遺伝子診断によって新たに分かるようになった患者の運命を、医師がどのよう
にその患者に伝えるのか。また、どこまでは伝え、どこまでを伝えないのか。
大切なのは、患者が「知らない方が幸せでいられる」情報を極力伝えないよう
にすることだと思います。それでは「知らない方が幸せでいられる」情報の基準
は何か? と聞かれると、僕は答えられません。僕が答えられないからこそ、日
本の医療にしっかり考えてほしいと思うのです。遺伝子診断やゲノム医療といっ
た新たなハイテクの存在そのものが、これまで無かった新たな不安と恐怖の種に
なってしまうようなことは、あってはならないと思います。
以上、3つの観点から、自分がゲノム医療、遺伝子診断に関するリサーチを通
して感じた、高校生としての疑問をまとめてみました。

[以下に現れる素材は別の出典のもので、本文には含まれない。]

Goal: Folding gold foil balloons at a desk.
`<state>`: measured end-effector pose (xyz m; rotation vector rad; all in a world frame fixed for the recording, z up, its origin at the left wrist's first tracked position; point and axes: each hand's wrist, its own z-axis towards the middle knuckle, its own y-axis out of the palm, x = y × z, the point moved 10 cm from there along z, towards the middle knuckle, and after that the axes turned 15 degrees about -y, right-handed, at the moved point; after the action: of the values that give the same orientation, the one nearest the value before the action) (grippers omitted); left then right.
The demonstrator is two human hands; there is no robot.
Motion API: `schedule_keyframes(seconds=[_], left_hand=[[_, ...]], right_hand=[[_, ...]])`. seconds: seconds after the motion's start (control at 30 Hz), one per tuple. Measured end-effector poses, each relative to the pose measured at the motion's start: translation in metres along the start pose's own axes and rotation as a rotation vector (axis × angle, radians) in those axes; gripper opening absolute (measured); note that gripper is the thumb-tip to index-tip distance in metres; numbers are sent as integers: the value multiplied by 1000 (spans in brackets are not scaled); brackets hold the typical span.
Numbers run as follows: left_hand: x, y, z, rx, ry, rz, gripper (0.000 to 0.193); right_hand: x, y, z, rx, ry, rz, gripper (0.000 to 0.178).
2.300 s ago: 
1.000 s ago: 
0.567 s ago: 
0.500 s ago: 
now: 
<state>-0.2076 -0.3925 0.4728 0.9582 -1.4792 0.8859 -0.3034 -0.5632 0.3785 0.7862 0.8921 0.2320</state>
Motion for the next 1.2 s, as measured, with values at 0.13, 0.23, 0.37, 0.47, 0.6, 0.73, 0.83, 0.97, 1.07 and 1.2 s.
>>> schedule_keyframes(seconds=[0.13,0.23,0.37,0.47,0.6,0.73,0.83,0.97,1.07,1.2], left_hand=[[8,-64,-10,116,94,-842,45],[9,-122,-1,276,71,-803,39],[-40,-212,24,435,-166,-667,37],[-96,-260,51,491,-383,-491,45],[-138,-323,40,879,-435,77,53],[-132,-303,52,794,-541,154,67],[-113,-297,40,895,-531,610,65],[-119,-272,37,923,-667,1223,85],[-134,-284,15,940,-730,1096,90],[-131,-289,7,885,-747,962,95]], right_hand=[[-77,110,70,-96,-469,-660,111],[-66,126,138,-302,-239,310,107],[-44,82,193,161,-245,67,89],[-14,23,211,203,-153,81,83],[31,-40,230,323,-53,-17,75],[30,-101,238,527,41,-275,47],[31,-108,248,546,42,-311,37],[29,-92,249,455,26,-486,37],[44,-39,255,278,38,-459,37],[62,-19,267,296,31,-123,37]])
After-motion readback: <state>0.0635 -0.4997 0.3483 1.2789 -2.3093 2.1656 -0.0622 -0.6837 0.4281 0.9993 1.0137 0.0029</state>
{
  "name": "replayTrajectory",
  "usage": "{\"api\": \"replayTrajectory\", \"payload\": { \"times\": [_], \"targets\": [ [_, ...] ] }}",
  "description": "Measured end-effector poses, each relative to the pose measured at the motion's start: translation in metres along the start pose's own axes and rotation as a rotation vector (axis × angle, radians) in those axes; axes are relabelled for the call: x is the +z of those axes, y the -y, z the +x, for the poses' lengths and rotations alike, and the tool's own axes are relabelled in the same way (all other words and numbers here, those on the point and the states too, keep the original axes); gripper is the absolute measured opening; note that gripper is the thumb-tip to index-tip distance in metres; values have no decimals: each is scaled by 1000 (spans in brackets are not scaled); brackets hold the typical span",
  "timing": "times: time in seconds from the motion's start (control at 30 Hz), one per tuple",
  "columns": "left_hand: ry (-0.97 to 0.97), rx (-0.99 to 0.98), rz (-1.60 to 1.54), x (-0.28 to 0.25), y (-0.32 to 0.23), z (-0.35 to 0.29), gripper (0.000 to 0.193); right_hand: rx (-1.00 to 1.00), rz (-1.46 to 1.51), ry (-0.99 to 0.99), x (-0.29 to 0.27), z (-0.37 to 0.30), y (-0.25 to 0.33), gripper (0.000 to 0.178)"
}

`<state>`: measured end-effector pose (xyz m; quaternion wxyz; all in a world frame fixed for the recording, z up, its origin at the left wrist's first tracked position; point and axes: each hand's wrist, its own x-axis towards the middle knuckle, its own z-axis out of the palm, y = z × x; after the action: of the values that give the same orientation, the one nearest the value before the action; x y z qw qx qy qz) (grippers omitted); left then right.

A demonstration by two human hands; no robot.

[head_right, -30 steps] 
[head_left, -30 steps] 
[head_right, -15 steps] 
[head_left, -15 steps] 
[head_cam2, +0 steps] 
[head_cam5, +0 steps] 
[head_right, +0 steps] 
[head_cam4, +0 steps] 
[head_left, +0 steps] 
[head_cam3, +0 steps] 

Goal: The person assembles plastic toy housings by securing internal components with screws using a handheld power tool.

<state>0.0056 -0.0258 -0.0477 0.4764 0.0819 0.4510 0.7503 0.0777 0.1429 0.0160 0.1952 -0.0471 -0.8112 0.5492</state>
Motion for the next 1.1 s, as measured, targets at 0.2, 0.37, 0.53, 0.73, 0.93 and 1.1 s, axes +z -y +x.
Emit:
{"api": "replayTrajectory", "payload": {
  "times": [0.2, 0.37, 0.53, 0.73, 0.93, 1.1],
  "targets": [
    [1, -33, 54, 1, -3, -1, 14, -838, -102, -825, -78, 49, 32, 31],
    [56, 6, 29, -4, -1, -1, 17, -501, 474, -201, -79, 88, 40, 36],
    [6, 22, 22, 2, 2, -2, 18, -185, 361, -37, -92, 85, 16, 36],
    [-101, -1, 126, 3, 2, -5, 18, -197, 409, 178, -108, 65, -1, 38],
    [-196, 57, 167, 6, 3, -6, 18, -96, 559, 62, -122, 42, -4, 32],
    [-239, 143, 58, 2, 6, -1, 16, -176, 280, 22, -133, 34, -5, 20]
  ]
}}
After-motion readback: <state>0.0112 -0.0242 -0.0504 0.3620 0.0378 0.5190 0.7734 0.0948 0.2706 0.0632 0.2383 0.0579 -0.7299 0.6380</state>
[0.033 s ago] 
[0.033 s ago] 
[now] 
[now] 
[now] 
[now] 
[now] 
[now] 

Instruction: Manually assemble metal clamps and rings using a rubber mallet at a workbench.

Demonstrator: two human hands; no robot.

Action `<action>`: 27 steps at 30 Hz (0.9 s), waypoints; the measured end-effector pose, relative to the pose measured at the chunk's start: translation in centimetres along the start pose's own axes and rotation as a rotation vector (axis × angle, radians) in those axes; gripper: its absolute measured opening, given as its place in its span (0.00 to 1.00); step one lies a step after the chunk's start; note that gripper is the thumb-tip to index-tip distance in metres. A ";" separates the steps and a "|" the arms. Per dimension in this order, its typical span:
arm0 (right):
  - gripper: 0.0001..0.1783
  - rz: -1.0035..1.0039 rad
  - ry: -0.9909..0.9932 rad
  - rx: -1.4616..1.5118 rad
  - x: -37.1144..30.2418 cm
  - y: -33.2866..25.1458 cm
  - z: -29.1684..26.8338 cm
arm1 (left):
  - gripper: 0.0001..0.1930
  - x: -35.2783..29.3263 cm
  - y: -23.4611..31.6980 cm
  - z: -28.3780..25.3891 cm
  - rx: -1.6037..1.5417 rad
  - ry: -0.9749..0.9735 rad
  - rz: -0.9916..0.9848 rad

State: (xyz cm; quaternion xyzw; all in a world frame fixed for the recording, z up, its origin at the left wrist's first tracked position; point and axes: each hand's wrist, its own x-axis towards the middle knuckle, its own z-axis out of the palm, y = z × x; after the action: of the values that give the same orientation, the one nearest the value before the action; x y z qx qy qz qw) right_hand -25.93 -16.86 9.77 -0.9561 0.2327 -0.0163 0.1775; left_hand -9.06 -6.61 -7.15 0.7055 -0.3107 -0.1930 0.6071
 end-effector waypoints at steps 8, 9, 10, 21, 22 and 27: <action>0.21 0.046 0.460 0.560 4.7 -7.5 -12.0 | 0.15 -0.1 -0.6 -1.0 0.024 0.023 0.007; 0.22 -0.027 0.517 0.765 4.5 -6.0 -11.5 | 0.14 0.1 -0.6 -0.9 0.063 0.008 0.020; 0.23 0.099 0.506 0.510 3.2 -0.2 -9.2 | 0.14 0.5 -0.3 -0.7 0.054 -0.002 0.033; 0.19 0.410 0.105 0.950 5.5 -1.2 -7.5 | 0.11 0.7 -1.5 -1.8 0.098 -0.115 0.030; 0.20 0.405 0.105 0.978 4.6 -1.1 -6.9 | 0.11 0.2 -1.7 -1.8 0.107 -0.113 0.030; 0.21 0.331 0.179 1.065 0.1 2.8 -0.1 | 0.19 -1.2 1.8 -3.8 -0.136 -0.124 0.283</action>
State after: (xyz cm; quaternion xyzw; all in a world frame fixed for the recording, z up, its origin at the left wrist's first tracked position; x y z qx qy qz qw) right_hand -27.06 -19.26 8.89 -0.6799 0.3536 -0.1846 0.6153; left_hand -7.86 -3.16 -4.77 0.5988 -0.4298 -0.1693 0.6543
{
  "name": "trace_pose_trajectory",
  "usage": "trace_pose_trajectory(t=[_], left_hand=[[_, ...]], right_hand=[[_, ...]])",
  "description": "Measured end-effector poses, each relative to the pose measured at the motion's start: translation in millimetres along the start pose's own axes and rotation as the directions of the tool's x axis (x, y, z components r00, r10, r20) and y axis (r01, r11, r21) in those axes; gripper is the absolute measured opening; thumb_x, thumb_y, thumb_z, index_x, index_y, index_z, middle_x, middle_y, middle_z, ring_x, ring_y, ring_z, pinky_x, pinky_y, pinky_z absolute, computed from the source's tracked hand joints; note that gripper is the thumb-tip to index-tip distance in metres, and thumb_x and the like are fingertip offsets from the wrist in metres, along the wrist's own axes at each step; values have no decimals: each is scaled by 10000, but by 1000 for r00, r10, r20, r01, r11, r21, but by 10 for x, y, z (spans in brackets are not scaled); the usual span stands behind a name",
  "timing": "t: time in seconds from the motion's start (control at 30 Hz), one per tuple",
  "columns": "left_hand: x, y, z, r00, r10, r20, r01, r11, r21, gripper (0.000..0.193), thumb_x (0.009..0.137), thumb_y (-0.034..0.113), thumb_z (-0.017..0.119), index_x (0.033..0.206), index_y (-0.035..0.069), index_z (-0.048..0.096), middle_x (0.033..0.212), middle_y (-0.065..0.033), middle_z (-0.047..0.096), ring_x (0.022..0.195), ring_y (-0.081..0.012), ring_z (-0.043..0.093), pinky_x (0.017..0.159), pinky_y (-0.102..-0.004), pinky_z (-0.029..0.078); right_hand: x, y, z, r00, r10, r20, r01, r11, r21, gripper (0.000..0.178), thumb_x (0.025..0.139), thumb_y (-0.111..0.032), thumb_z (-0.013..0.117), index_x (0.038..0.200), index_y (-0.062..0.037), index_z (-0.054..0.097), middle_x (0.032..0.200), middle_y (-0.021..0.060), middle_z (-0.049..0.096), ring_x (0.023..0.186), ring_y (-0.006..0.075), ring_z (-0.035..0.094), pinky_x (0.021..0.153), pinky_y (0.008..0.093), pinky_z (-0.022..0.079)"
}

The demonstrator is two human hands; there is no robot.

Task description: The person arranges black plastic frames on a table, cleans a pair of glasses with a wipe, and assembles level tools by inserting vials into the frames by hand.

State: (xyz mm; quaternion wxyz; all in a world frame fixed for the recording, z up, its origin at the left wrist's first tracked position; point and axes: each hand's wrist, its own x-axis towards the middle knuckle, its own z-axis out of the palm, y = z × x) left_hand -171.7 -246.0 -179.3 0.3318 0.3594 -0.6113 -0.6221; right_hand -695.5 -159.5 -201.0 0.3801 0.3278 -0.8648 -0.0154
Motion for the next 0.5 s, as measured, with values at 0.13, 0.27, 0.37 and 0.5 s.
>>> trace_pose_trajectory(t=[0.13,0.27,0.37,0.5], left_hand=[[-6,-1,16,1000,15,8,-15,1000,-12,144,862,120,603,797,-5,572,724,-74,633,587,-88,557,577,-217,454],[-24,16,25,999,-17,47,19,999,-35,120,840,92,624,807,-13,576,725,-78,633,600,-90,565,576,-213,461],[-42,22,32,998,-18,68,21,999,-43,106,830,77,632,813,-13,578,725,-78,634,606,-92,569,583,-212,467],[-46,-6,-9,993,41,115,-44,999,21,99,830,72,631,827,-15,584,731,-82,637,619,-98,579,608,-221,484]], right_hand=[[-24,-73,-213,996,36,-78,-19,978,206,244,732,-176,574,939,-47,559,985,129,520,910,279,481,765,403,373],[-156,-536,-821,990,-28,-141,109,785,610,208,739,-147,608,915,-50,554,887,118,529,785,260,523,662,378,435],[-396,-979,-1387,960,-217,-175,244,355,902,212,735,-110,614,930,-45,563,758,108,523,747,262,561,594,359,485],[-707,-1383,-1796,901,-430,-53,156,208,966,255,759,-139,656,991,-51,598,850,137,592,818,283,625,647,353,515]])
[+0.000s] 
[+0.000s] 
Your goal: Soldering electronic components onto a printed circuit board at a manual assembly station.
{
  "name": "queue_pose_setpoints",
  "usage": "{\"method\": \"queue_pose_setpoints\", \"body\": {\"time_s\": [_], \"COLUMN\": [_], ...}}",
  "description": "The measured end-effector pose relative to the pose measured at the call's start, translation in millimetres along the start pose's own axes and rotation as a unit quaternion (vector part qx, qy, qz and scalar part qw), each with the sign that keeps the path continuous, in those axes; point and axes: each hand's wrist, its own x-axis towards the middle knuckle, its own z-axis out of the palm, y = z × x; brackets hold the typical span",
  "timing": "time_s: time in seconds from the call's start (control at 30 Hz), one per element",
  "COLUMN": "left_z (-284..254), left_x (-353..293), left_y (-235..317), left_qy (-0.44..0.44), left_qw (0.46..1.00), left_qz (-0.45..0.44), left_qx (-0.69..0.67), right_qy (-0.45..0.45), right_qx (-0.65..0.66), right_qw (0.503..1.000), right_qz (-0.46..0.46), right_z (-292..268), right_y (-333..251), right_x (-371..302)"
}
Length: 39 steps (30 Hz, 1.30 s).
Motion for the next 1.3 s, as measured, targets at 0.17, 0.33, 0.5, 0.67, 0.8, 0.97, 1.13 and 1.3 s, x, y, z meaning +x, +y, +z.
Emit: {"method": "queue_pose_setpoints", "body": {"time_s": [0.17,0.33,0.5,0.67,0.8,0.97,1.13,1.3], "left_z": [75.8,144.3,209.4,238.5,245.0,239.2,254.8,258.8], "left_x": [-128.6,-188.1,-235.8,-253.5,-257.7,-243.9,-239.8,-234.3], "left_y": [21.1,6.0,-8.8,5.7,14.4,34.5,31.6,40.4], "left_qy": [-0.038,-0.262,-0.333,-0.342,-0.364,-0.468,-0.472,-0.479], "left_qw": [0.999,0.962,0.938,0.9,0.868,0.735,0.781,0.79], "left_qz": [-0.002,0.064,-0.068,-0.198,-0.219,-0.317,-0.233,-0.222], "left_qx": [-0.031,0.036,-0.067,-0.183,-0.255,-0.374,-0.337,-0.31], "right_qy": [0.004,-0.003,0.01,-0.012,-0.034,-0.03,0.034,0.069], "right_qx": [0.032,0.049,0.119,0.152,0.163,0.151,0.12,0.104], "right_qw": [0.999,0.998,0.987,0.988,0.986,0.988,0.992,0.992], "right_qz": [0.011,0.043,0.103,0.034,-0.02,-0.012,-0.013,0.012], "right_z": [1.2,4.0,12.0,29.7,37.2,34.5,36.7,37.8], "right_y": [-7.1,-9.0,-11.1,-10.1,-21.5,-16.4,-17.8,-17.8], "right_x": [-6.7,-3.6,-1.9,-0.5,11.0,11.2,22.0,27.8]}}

専門的な知識がゼロに等
しいことは自覚しつつも、それでも僕は問いたいと思います。本当にゲノム医療
を今以上に普及させるべきなのでしょうか。
全ての人間の設計図を解明しよう、人生という名のRPGに完璧な攻略本を用意
しよう。主人公がいつ、どうして死ぬか、全て簡単に分かるようにしよう。僕に
は「ゲノム医療」「遺伝子診断」とはそのように聞こえてしまうのです。完璧な
攻略本が用意されたゲームは全く面白くありません。同じように、粗筋が解明さ
れた人の人生も面白くないと思います。
またその時、ゲノム医療や遺伝子診断の現場で人の遺伝子情報を扱う「医者」
というのは、一体どのような存在になるのでしょうか。患者の設計図を自分のラッ
プトップに保管していて、その患者に「あなたはいつ、どのような病気にかかり、
いつまで生きることができます」と告げる存在。偽物の「全知全能の神」のよう
な存在が現れそうで、僕は怖いです。
そもそも、ゲノム医療の「医療」とは、一体何なのでしょう。僕は医療とは
「患者さんを幸せにすること」だと幼い時から思っていました。患者の病気にな
る可能性を完璧に予測し、その患者が死ぬか生きるかを告げることは、本当に患
者を幸せにすることなのでしょうか。僕は医者を目指していますが、今「ゲノム
医療をやりたいですか?」と聞かれても正直「はい」とは答えられません。「知
は力なり」という言葉と、「知らぬが仏」という言葉があります。大切なことは、
今後の日本の医療がこの二つのバランスをどう考えるかということだと思います。